Beyond making us feel the narrative whilst following the action the second thing this does is that it allows the piece to become two things. Firstly properly visually arresting theatre like PROPERLY; you can't be bored in it (my friend was but she hates Hamlet and the characters so I think she said no at the top). The second thing is that when you start to find rules within this theatrical world it starts to make more sense. We make associations of theatrical language through repetition.

For example; Hamlet uses a video recorder a lot when he's being introspective; he also uses it when he's interrogating other characters. The video camera becomes the language of interrogation of the spirit.

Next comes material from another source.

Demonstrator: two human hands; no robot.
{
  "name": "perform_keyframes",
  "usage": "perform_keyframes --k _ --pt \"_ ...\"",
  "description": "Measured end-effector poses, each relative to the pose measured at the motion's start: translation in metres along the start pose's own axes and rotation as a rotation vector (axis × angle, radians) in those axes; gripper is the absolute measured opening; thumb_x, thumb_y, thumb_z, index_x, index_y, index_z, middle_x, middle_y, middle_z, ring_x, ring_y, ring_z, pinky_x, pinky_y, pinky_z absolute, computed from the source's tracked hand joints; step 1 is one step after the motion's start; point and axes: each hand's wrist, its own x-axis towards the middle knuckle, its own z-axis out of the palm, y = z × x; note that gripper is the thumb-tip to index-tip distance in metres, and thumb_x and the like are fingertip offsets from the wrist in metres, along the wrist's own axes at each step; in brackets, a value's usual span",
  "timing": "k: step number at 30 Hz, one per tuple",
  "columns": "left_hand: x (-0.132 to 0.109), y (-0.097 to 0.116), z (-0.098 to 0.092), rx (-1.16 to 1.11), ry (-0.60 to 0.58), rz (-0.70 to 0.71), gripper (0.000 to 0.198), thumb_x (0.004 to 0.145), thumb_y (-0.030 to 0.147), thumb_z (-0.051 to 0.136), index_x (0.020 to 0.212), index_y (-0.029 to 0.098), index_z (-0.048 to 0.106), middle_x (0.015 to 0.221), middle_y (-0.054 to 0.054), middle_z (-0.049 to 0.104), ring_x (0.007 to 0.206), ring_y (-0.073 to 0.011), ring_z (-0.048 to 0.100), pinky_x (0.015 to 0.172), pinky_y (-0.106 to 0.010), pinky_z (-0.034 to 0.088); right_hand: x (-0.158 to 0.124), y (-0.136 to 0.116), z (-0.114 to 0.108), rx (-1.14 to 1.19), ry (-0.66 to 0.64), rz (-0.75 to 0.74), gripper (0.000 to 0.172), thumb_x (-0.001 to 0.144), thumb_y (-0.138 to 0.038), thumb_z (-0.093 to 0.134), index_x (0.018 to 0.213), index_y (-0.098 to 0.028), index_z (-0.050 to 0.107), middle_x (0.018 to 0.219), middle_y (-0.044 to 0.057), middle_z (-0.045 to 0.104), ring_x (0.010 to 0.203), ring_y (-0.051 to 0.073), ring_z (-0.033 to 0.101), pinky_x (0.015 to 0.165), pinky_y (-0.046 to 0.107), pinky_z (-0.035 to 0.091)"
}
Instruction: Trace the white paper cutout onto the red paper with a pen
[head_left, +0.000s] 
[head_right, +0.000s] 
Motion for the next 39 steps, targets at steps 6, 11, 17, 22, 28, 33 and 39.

There a fucking loads of these in here...

So the sum total of this expressionism is that is creates a world where we feel our way through the story and make sense of the action as it's played. It's like stepping into the world of psychosis but the world making more sense for having done is.

The next layer of this is the text. Now the text is, obviously, in German which, I think, frees it of the problem the English have with it... The prison of rhythm and rhyme. The play becomes a felt, Sharpe, quick play that's active. But that's not the main point. The main point is that it's all cut up. Things happen out of order and there is, I think, again I'm guessing all this, a very real reason for it. The reason I think it does this is because we need to claim Shakespeare for our time. T.O basically treats this play like a musical (hear me out). So the narrative plays as usual, with holistic expressionism, but the expressionism extends into text. The expressionism might manifest in a song, a poem, a bit of something.. Who knows.

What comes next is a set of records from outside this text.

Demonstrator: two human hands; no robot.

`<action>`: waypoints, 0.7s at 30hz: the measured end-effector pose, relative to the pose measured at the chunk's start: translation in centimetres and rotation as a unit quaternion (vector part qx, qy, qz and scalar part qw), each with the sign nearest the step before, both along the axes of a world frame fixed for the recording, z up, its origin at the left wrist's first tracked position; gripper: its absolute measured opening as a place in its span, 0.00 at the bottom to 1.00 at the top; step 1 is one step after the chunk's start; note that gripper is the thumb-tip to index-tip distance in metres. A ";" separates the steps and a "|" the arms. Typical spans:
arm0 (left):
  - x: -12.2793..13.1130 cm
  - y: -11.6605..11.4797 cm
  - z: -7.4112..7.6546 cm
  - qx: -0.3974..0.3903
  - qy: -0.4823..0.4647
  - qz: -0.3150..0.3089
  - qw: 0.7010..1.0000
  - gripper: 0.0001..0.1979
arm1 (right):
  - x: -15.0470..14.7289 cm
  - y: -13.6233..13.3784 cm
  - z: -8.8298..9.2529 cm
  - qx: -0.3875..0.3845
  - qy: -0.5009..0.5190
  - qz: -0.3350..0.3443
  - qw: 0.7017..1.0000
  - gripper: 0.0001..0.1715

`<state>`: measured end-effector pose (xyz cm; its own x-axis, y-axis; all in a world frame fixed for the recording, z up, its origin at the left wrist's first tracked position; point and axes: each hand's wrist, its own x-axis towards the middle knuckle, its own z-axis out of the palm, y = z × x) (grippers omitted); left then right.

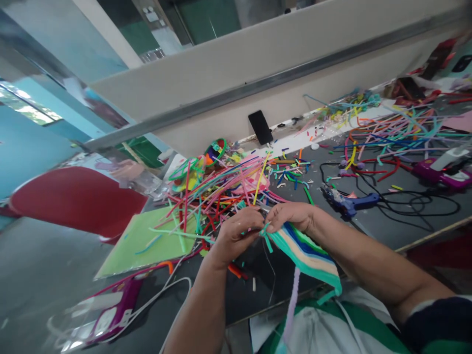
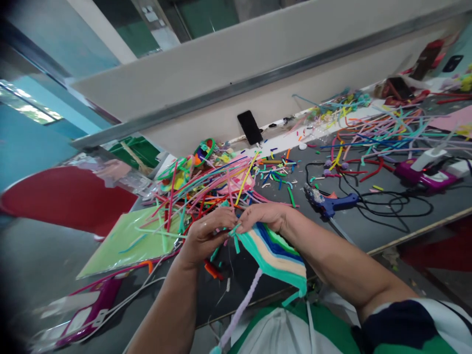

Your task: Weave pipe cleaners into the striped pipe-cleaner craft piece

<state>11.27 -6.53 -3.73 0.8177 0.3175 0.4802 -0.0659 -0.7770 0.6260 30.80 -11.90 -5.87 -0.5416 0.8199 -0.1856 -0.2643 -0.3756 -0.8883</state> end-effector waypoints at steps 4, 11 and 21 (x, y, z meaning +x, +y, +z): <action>-0.3 0.3 0.0 -0.013 0.026 -0.012 0.999 0.05 | -0.2 0.2 -0.4 0.017 -0.020 0.004 1.000 0.11; 0.6 0.1 -1.0 -0.105 -0.053 -0.042 0.992 0.08 | -0.2 0.7 -0.8 0.023 -0.029 -0.020 0.999 0.13; -1.0 1.0 0.5 -0.151 0.043 0.034 0.987 0.13 | 0.3 0.0 0.5 -0.024 -0.014 -0.076 0.997 0.12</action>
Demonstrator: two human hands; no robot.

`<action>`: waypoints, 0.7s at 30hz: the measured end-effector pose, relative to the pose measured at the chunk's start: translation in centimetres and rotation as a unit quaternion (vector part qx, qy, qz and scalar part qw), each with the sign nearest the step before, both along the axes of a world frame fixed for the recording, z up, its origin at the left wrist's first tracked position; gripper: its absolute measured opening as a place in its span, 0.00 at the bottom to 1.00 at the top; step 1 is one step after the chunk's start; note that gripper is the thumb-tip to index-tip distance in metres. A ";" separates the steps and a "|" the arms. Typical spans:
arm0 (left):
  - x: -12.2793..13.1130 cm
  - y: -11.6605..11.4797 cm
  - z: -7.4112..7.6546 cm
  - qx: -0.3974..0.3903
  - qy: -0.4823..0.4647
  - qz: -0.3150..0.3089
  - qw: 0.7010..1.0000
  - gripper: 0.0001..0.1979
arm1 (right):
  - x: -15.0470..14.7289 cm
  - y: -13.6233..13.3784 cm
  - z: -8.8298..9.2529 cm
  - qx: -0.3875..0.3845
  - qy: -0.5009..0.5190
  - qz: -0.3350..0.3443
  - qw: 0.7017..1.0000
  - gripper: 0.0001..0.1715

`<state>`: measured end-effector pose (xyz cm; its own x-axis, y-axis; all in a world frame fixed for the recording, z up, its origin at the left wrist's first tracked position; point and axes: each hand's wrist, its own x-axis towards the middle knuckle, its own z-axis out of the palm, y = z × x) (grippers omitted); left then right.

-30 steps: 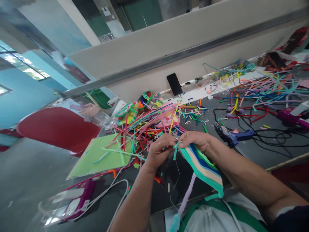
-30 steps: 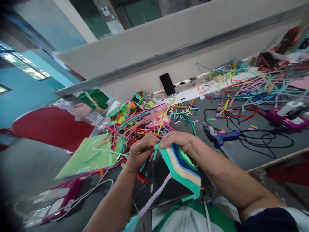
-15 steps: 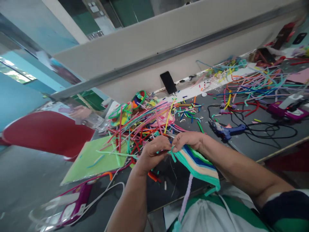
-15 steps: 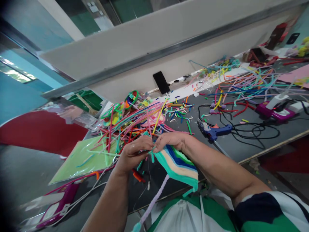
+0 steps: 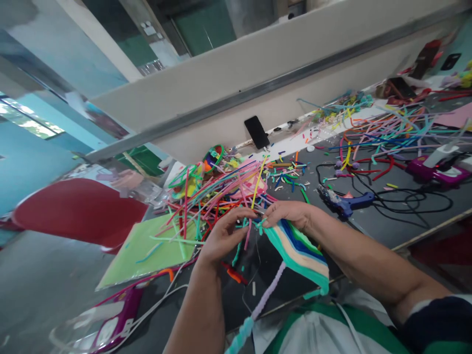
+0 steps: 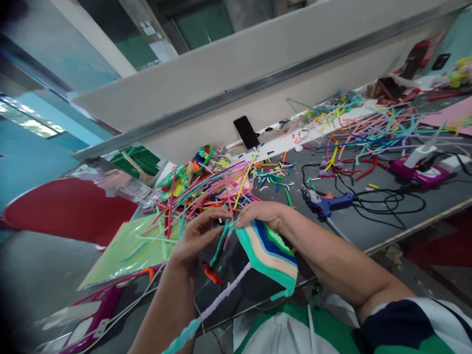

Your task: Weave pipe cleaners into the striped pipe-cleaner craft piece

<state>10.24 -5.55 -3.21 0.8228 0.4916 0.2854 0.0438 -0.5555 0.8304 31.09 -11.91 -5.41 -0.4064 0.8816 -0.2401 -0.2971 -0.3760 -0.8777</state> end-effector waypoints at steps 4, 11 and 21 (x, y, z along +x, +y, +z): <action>-0.4 -0.6 1.3 0.067 0.005 -0.019 0.998 0.16 | -0.2 0.1 -0.1 0.018 -0.022 -0.009 1.000 0.13; 0.7 -2.0 1.6 0.193 0.084 0.021 0.977 0.13 | -0.5 0.5 -1.1 0.042 -0.048 -0.029 0.998 0.13; 1.2 -2.1 -0.7 0.280 0.008 0.059 0.958 0.10 | -0.5 0.7 -1.2 0.039 -0.041 -0.031 0.998 0.08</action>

For example in the scene with RnG Hamlet is losing his mind. So he sings Grand Master Flash DON'T PUSH ME COZ I AM CLOSE TO THE EDGE.. I'M ABOUT TO LOSE MY HEAD UH UH". For no other reason that it feels like the right thing to do in the moment, it gives us a cross cultural understand of the emotional narrative, and it throws us further into the pyscotic becoming clearer.

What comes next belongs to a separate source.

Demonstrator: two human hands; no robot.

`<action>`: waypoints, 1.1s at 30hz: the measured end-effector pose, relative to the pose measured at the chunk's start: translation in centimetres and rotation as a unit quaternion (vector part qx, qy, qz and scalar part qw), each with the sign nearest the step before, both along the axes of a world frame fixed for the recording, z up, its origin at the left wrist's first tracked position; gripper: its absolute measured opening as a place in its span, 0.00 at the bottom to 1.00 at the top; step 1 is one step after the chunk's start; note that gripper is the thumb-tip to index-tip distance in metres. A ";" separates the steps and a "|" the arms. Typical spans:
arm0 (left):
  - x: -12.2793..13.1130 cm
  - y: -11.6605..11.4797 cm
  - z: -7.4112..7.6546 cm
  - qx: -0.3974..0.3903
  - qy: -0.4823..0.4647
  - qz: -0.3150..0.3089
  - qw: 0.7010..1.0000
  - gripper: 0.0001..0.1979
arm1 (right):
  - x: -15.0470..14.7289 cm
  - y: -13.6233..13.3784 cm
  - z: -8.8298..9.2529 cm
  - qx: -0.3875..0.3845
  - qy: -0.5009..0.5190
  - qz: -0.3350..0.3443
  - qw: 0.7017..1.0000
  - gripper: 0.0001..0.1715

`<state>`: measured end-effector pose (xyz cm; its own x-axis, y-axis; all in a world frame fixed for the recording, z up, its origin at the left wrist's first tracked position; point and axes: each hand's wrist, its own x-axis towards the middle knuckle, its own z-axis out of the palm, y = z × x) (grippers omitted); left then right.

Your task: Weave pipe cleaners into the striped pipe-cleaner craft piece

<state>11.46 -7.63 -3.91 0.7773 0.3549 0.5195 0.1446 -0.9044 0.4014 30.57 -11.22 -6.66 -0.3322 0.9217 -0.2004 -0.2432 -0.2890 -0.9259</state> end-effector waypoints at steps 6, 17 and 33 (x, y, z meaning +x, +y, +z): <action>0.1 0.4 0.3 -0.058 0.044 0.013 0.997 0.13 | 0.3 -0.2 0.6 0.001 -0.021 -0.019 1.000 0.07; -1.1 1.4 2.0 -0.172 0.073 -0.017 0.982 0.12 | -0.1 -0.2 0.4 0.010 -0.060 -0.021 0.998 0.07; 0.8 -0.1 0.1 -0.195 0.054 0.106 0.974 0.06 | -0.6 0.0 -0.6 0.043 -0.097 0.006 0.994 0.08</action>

The big thing to remember is that all these rules are crystal clear to do this shit it needs to be right.

I also wanna talk about acting; like I don't talk to actors... If I could I'd be a director. But look there is something about Lars that is spell binding and I think it comes from Shame again. Hamlets journey from seeing the shame of his mum getting shagged by the man who killed his Da is about the releasing of shame into this child like freedom, he's messy, he doesn't give a fuck... Acting isn't about realistic truth here... It's an opera that manifests in the holistic realisation of the expression of shame through the story of Hamlet; that requires actors to be artists.. It's really obvious here.

Finally I wanna talk about how that's realised. If you were to just to read this you'd think this was a massive show. It really isn't. The cast are about 5/6. No more than we'd have here... It's just a different way of thinking. But it's DEEP and the results of it's depth and thoroughness are that the show is an amazing watch, visually arrested, psychologically deep, and utterly utterly mesmerising. How ever it did fail to think about any bodies that aren't able bodied white ones and cut down the female parts for the sake of an idea.

But lots to learn. I dunno how or where I would make a show like this but I really wanna.